Little Baptist, Methodist, and Presbyterian churches that once constituted the community's memory and anchored its values have been swallowed up by the religious Wal-Marts of this age. More and more consumers are being served by fewer and fewer clerks. While many ministers still confess to satisfying relationships in their parishes, 74 percent of them say their biggest problem is communicating the gospel to their very own culture. From Witham's book we learn that ten percent of the clergy report persistent depression, 67 percent are either obese by medical standards or overweight, four in ten acknowledge "inappropriate sexual behavior for a minister," and another four in ten have "doubted their call." Nearly a third have "considered leaving."
Witham peppers the reader with lively analyses of Catholic priests, women in ministry, Baptists, burnout, and purpose-driven churches. Like a good journalist, he does so without allowing his own agenda to intrude. In his introduction he promises only to take "a descriptive look at ministerial variety." The absence of a thesis turns out to be both a strength and a weakness. To impose a plot on the chaos of American religious life might have been viewed as a falsification; yet a plot is what we crave in order to understand the ministry as something more than a succession of vexing issues. For all the richness of their data, the landmark sociological studies of religion, such as Robert Bellah's Habits of the Heart or Jeffrey Hadden's The Gathering Storm in the Churches, achieve greatness by coming clean with a plot. It may be an imperfect or controversial thesis they present, but their willingness to risk an argument poses a genuine challenge to the reader and creates a greater possibility for dialogue.
At the other end of the spectrum from Witham's carefully researched study is the Seay family's conversation on pastoral ministry. It nicely supplements Witham's statistics with a "for instance" drawn from the personal experiences of three Baptist preachers. The book is a quick read with big print, a lot of annoying head-shots of the participants, too much banter, and too many incomplete thoughts. Which is to say it would have benefited from some disciplined editing. And yet, if you listen carefully to what the three preachers are saying, you can discern some important changes and tensions within the evangelical ministry. The grandfather, Papa, talks about how expectations for ministry have changed. His comments provide evidence of the shift from what he calls "hard" preaching to the teaching-sermon so prevalent in contemporary evangelicalism. He also traces the evolution of worship from old-fashioned hymns to the entertainment-style praise service and to sanctuaries so littered with amplifiers, speakers, and mixers that they look more like Wayne and Garth's basement than houses of worship.

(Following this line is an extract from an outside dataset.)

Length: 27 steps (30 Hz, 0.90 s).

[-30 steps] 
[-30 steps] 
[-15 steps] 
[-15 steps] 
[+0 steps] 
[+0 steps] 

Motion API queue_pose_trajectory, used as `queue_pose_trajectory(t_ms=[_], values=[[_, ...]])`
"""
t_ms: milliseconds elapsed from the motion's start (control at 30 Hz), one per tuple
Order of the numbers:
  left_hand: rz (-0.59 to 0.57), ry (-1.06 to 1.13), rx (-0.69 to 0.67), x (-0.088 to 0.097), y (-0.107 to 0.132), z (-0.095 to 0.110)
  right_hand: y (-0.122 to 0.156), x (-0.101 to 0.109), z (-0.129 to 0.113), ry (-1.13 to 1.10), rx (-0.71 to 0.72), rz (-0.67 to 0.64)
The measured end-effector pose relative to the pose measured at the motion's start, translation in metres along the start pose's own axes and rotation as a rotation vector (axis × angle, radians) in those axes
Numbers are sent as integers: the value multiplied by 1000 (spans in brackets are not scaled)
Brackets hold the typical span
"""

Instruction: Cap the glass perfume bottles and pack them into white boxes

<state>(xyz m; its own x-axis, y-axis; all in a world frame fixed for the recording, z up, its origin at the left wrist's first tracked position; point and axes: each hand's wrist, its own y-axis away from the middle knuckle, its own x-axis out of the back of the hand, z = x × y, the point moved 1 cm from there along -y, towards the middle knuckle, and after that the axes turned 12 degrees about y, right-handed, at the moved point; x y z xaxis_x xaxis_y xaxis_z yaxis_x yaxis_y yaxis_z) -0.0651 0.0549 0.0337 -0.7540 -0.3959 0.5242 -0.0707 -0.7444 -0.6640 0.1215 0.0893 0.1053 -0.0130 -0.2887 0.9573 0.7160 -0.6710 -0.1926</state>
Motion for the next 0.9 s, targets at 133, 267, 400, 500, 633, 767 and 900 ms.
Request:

The tensions are most vividly revealed in Dad's hardline approach to homosexuals in his church and his son Chris' loving outreach to them in his Ecclesia, an experimental community of Christians in Houston's inner city. Dad (Ed Seay) draws heavily on James Dobson's "war" on homosexuality and understands a welcoming attitude toward gays as the moral equivalent of the reintroduction of slavery. Dad's sons, Chris and Brian, reject that analogy, as well as Dobson's notion that the church requires a morally purified culture in order to preach the gospel successfully. As much as Papa, Dad, and Chris differ on many specific issues, they hold in common both a sense of loss and a profound sense of hope for the church's ministry. They pose superficial questions to be sure, such as, what kind of music do seekers really want to hear, but they also wrestle with P. T. Forsyth's deeper dilemma: how is the Christian gospel to take its age seriously?